As climate change impacts human rights across the globe, there must be a global effort to become resilient and mitigate these impacts. The Center for Climate and Energy Solutions defines ‘Climate Resilience’ as, “the ability to anticipate, prepare for, and respond to hazardous events, trends, or disturbances related to climate.” Resilience-building strategies are not “one size fits all,” as regions of the world are impacted by climate change in different and various ways.
INDIGENOUS PEOPLE AND CLIMATE CHANGE:
Indigenous people, among other marginalized groups around the world, are some of the most disproportionately impacted peoples in the world in regards to climate change. Due to Indigenous relationships and livelihoods related to the environment and natural world, communities are ravished by the effects of climate change. Lack of resources increases along with the already existing issue of loss of land. Being that Indigenous land has historically been stolen from them and destroyed, climate change is making it worse.
All Our Relations: Native Struggles for Land and Life by Winona LaDuke
DISASTER CAPITALISM AS A HUMAN RIGHTS ISSUE:
Disaster capitalism is defined as the act of taking advantage of massive disasters such as economic collapse, war, natural disaster, or pandemics, for financial benefit. This often includes the adoption of liberal economic policies and exploitation of the shock that people experience during these disasters. Disaster capitalism is strategically exploitative and can impose outcomes such as massive increase in price of necessities such as hand sanitizer, gloves and masks during the start of the COVID-19 pandemic to the deeming of certain areas no dwell zones after natural disaster so that communities who originally lived in these areas can no longer reside there but the areas are opened up to black sand mining and ecotourism.

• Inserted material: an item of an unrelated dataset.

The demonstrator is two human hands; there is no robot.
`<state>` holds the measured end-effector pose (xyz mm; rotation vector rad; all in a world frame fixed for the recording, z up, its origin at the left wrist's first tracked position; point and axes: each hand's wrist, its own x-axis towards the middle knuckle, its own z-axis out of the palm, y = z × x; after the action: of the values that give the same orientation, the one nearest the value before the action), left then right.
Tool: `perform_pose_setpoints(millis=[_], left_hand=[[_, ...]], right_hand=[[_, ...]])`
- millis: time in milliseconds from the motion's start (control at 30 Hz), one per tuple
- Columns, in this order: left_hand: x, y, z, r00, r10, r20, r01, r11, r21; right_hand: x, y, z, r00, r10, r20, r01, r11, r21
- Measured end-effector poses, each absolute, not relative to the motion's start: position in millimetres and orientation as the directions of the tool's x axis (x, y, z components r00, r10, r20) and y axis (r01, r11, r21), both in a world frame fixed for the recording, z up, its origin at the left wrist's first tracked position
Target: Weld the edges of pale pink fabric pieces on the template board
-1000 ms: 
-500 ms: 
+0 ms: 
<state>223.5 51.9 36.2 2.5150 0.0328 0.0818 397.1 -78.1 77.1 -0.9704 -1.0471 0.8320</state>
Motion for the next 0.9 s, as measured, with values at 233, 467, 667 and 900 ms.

The Shock Doctrine: The Rise of Disaster Capitalism by Naomi Klein
Standing in the Need: Culture, Comfort, and Coming Home After Katrina by Katherine E. Browne
CLIMATE CHANGE AND ACCESS TO WATER:
Water is a vital part of the life of flora, animals and people. Countries around the world are facing the challenge of efficiently using water resources. In the 21st century, there are still a huge number of cities and countries where there is not enough water for both drinking and sanitation. Global warming entails changes in the hydrological cycle: changes in the amount of precipitation; in the atmosphere increases water vapor content; the snow cover decreases and there is ice melting; and also there are changes in runoff and soil moisture.
CLIMATE CHANGE AND CONFLICT:
A large body of research indicates a strong link between climate and conflict in both developed and developing countries. The effects of climate change, such as changes in temperature and precipitation, can increase the likelihood and intensity of conflict and violence. Climate change itself may not directly lead to conflict, but creating tensions among people increases the risk of rising levels of armed conflict.